Yet despite Franco’s masterful portrayal of Wiseau, the film rushes through Wiseau’s embrace of the ironic response to his film, prompting critical questions regarding Wiseau’s commitment to his dream. During the climax of the film, Wiseau steps out of his grand premiere, disillusioned by the audience laughing at his Tennessee Williams-inspired drama. Sestero follows him, convincing him that the audience’s reaction is based out of love for the film. Finally feeling like a real Hollywood star, Wiseau gives a speech in which he professes that The Room was intended as a comedy, a statement that is as unsettling as it is hypocritical. The film then depicts Wiseau enjoying himself at subsequent screenings of The Room, suggesting that Wiseau’s egoism for attention has trumped his commitment to his creative vision. When The Disaster Artist spends so much time heavily emphasizing this vision, its denouement comes off as emotionally conflicting and overly simplistic. Has Wiseau really been lying to himself for the past 14 years regarding the intentionality of The Room? If so, does this mean Wiseau’s true ambitions are as superficial as living for the applause? Having painted The Room as a triumph of undying determinism, these final scenes in The Disaster Artist illustrate The Room as an example of the predominance of fame and success over artistic integrity. 

“When you create art, you can’t control its response,” Neustadter said. “And many people forget that making a movie is impossible. There’s so many things that could go wrong—from writing, directing, acting—that at the end of the day, you have to forget good or bad and just remember that a movie’s mere existence is remarkable.”

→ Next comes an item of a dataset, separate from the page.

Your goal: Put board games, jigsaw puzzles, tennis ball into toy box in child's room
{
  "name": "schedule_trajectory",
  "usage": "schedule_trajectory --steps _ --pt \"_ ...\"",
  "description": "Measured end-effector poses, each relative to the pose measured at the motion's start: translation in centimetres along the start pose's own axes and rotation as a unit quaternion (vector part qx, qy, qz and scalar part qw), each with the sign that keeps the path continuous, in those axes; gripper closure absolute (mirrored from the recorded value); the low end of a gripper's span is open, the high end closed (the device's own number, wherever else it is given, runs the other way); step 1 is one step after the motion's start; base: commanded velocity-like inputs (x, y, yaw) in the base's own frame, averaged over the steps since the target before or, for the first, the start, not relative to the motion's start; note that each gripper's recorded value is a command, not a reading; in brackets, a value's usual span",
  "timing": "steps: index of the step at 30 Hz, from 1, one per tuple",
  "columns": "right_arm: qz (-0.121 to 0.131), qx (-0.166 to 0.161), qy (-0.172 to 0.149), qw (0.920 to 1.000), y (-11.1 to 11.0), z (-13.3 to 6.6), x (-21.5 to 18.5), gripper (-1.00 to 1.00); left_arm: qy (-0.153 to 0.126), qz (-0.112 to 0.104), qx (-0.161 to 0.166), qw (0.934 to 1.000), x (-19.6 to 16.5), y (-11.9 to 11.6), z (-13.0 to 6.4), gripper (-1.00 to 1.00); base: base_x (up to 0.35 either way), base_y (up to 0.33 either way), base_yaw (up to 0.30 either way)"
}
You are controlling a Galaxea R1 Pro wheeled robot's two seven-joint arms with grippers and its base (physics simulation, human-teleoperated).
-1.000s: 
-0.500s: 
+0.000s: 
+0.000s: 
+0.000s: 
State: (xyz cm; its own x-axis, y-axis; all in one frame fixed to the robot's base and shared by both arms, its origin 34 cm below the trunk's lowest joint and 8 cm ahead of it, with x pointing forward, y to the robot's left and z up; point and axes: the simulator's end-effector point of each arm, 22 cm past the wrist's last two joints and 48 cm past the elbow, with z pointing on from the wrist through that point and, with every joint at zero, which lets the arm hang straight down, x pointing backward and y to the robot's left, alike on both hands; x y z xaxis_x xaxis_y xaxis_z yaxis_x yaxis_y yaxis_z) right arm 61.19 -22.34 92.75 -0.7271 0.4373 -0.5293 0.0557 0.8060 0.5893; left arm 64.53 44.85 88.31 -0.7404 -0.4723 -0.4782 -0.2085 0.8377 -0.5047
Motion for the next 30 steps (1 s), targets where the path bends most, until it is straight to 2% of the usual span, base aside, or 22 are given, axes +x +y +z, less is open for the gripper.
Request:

Nevertheless, the film never questions the dark humor inherent in the love for The Room. While is it clear that The Room thrives thanks to a loving, enthusiastic fan base, it is unclear whether this love is based on anything other than complete mockery of the film or whether there exists some semblance of respect for the film’s artistic merit. Focusing on the production of the film rather than its reception, The Disaster Artist unfortunately never explores The Room’s status as a cult classic. Instead, the film is driven solely by optimism, offering a compelling and inspiring journey throughout that at the end falters into an idealistic fairytale for coping with failure and disappointment. As a result, The Disaster Artist feels largely incomplete and paradoxical with Wiseau, despite the film’s many attempts at developing and humanizing his character, ending the film as he started it: a clown.

Rated R, The Disaster Artist is currently in limited release, and will be opening in theaters nationwide December 8.